Capa da revista infantil soviética «Murzilka», 1928

O silêncio geral sobre o “problema sexual” e as leis proibitivas levaram as consequências catastróficas. Alexander descreve na sua obra a epidemia de doenças sexualmente transmissíveis entre os jovens soviéticos, mesmo antes do surgimento de HIV-SIDA/AIDS. O historiador aborda ainda casos em que mulheres soviéticas morriam em consequência de abortos ilegais. Também a violência — naquela época não existia o conceito de consentimento sexual ativo, pelo que a violência muitas vezes nem sequer podia ser reconhecida.

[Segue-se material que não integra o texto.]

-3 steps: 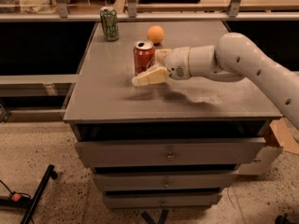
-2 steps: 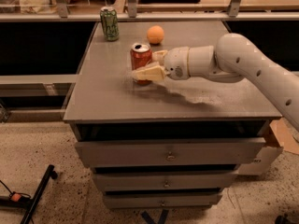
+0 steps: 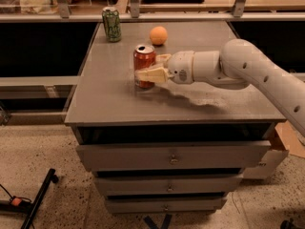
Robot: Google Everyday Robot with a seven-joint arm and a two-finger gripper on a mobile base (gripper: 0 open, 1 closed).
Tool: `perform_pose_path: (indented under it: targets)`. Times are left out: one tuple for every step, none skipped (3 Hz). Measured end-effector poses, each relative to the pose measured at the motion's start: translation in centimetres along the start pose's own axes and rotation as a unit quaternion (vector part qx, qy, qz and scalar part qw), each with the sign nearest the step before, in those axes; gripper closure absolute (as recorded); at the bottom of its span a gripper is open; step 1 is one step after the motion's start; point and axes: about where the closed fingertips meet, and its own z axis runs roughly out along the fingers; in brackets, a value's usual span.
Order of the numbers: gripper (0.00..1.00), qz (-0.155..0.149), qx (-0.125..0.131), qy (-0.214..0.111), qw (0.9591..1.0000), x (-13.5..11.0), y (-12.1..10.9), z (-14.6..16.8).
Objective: Knock coke can over
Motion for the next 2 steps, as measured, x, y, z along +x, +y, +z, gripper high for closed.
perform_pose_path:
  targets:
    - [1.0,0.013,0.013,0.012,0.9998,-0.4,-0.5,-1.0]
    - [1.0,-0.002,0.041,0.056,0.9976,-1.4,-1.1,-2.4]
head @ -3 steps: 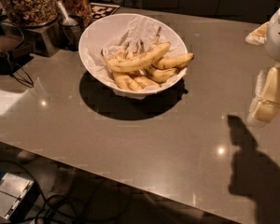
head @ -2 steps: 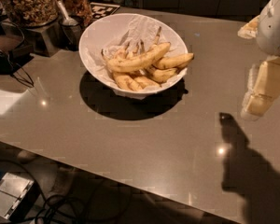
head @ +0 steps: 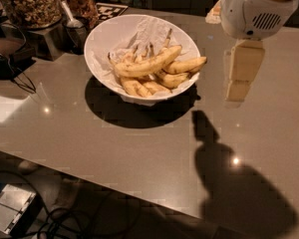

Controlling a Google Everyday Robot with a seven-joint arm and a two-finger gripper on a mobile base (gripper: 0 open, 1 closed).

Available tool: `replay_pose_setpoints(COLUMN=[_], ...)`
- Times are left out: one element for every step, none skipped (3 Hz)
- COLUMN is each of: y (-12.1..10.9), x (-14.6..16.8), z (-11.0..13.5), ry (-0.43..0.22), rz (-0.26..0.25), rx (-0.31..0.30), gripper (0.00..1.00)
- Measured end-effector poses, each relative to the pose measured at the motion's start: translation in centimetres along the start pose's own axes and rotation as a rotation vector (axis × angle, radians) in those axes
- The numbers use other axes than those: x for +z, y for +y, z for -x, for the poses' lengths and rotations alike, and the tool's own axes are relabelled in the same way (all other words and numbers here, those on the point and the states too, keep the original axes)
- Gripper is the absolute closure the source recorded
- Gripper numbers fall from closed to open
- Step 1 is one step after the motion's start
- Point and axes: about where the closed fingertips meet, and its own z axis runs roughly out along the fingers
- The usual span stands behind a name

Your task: Pick banana from white bowl

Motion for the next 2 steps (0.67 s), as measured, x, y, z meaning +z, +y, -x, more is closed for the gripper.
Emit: replay_pose_setpoints(y=[-0.5, -3.3], x=[0.4, 2.0], z=[0.5, 3.1], ry=[-0.007, -0.027], rz=[-0.018, -0.017], rx=[-0.002, -0.052], gripper=[0.0, 0.0])
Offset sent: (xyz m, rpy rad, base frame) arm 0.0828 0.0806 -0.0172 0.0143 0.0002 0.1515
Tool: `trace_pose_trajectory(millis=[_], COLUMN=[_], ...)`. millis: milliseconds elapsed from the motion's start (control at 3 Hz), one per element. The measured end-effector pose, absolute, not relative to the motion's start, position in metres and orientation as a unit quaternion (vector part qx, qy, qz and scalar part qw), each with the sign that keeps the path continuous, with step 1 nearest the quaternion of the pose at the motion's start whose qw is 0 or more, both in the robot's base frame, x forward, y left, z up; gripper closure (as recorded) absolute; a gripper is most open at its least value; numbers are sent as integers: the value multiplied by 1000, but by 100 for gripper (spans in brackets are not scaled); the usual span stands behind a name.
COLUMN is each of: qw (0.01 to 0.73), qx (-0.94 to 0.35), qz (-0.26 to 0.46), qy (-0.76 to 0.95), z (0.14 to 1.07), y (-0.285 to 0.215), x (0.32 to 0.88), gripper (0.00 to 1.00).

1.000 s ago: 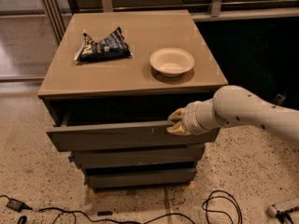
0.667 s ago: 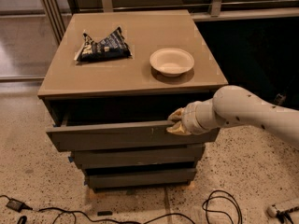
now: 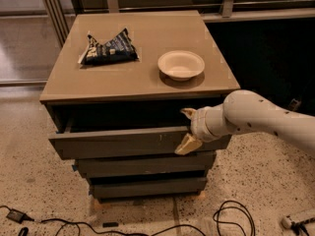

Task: Open top drawer

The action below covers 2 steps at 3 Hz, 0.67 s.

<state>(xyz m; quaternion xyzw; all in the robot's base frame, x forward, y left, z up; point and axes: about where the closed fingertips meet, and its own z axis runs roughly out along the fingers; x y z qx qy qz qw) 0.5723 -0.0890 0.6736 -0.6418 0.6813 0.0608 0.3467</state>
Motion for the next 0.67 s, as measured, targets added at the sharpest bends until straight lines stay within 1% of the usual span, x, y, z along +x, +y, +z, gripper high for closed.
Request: trace_pose_trajectory(millis=[333, 667], qw=[347, 347], qx=[-642, -642], qz=[61, 61], qy=[681, 681], z=[674, 674], y=[-89, -89], x=[572, 572], gripper=[100, 100])
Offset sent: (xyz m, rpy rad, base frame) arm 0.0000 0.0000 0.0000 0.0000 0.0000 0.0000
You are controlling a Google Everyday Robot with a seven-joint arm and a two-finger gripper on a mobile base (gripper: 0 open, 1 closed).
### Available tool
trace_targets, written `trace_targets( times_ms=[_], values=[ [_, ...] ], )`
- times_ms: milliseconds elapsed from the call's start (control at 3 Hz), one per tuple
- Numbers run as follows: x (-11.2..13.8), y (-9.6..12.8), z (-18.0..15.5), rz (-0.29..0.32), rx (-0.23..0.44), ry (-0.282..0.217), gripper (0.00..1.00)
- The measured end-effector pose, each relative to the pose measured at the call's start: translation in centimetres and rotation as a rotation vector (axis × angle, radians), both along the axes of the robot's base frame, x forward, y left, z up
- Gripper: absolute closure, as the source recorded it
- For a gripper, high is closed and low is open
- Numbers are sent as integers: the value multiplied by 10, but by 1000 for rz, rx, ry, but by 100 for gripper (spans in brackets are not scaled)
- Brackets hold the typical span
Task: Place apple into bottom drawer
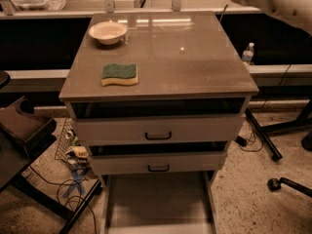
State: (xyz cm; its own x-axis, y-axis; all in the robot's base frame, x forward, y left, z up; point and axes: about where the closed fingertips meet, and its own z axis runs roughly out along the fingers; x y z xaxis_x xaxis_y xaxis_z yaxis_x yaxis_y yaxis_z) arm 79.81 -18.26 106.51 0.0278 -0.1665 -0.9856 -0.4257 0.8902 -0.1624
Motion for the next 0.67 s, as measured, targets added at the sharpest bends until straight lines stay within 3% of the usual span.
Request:
trace_targets(
  times_ms=[333,667],
  values=[
    [-81,-3,60,-39,57,-92,100],
    [-152,25,-18,41,28,43,100]
  ],
)
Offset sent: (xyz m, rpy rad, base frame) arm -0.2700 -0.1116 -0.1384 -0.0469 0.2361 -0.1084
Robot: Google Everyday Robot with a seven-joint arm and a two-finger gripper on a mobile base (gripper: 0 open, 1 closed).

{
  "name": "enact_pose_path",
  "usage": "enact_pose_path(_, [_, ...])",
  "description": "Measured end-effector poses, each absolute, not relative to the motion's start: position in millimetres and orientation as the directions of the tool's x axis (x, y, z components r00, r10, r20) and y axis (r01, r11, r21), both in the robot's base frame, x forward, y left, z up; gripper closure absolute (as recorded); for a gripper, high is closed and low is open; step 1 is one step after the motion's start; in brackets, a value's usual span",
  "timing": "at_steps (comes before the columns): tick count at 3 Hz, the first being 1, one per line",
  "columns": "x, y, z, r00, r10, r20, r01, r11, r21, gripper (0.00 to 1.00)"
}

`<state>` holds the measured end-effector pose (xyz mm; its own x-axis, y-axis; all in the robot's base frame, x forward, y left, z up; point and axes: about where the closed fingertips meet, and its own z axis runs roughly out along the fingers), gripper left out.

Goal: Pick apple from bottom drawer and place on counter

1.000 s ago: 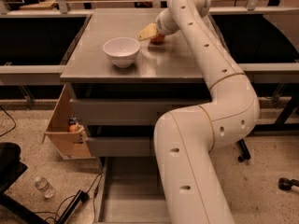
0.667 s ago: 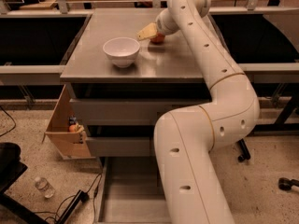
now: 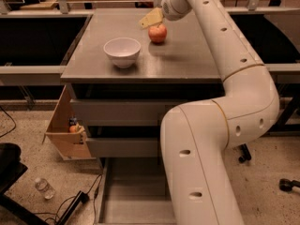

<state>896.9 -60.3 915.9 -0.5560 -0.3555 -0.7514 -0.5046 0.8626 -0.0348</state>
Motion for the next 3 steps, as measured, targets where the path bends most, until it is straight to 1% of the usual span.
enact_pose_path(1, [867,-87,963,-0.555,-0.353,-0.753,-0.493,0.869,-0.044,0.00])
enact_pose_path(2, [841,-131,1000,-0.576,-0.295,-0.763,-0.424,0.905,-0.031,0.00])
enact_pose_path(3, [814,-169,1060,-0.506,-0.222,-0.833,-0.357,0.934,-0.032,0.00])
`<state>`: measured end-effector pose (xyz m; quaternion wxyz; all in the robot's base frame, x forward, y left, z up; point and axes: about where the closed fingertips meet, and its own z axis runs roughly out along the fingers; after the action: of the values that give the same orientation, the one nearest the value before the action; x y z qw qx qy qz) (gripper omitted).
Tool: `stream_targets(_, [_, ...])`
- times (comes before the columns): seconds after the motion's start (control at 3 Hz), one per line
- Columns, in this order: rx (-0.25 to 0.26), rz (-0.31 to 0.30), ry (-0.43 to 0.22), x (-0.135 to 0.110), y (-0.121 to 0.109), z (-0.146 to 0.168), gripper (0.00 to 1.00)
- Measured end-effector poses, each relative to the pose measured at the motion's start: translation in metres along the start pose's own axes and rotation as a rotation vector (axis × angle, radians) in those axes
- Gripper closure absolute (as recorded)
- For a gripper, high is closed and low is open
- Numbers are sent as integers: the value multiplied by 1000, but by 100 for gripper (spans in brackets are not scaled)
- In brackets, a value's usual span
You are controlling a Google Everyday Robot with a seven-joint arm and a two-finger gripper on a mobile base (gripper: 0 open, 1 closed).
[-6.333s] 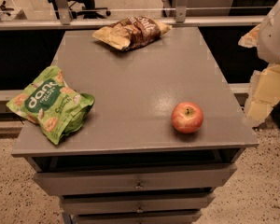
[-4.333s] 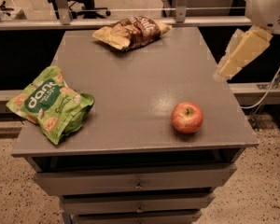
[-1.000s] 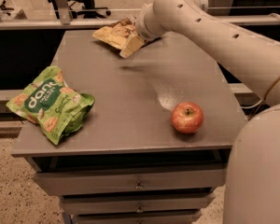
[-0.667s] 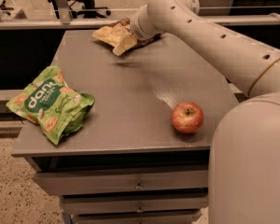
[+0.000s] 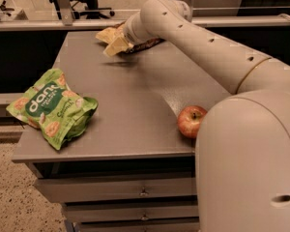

Mais tarde, a Primavera de Khruschev enfraqueceu a legislação punitiva de Estaline, mas não alterou verdadeiramente as atitudes em relação ao corpo das mulheres e ao direito de escolha. 

Apesar da vastidão do tema, Alexander consegue prestar atenção a cada questão: como era organizado a prostituição soviética, como as mulheres soviéticas escondiam as suas relações com os estrangeiros, como as atitudes em relação ao sexo foram influenciadas pelo turismo durante o Festival Mundial da Juventude de 1957, como o tabu de falar sobre relações desapareceu durante o período da Glasnost – e como a russia atual restaurou o conservadorismo soviético. 

6º Festival Mundial da Juventude e dos Estudantes 

O Festival Mundial da Juventude e dos Estudantes, em 1957, realizado em Moscovo/ou, tornou-se um dos símbolos mais marcantes do degelo de Khruschev e o primeiro contacto em massa da juventude soviética com estrangeiros após muitas décadas de isolamento. Mais de 30 mil pessoas de 131 países participaram no festival. O evento não só contribuiu para a propaganda internacional do socialismo, como também deu impulso às mudanças culturais dentro da URSS, despertando nos jovens o interesse pela liberdade e por novas ideias face à censura persistente e ao controlo/e ideológico. 

Imagem: Sovietpostcards

O tema do género perpassa todos os capítulos. As mulheres foram as primeiras a sofrer com as proibições sexuais rigorosas, enquanto os benefícios das liberdades que antes existiam eram maioritariamente usufruídos pelos homens. Por exemplo, na década de 1920, o sexo casual sem consequências era uma prática comum para os homens, mas as mulheres podiam ser acusadas de promiscuidade, despedidas do serviço ou expulsas da Universidade por tais relações. Apesar da conversa sobre um “copo de água”, o estigma social e os padrões duplos determinam há décadas quem pode exercer a liberdade sexual e como. 

A teoria do «copo de água» 

Uma ideia radical de liberdade sexual, popular nos primeiros anos após a revolução bolchevique, sobretudo entre os jovens. De acordo com esta teoria, satisfazer o desejo sexual deve ser tão simples e isento de complicações morais como beber um copo de água. Foi atribuído a Alexandra Kollontai e aos defensores da “moralidade proletária”, embora a própria Kollontai se tenha afastado mais tarde das interpretações demasiado vulgares. A teoria causou um debate aceso e foi rapidamente condenada pela parte mais conservadora da liderança do PCUS. 

Questão do género: «Cada jovem comunista é obrigada
corresponder ao desejo dele senão ela é pequena burguesa»

O ponto de partida para o relato sobre o sexo no período soviético é a famosa citação de Lyudmila Ivanova, participante na teleconferência Leninegrado-Boston de 1986, que declarou: «Não há sexo na URSS, só temos amor». O livro termina com este mesmo episódio. A primeira parte da frase, que se tornou um meme, mostra eloquentemente os resultados da luta do governo soviético contra a discussão sobre o sexo. Os resultados desta luta ainda hoje se fazem sentir, mesmo se deixarmos de lado as tentativas modernas do Estado russo de se apropriar da vida privada dos seus cidadãos.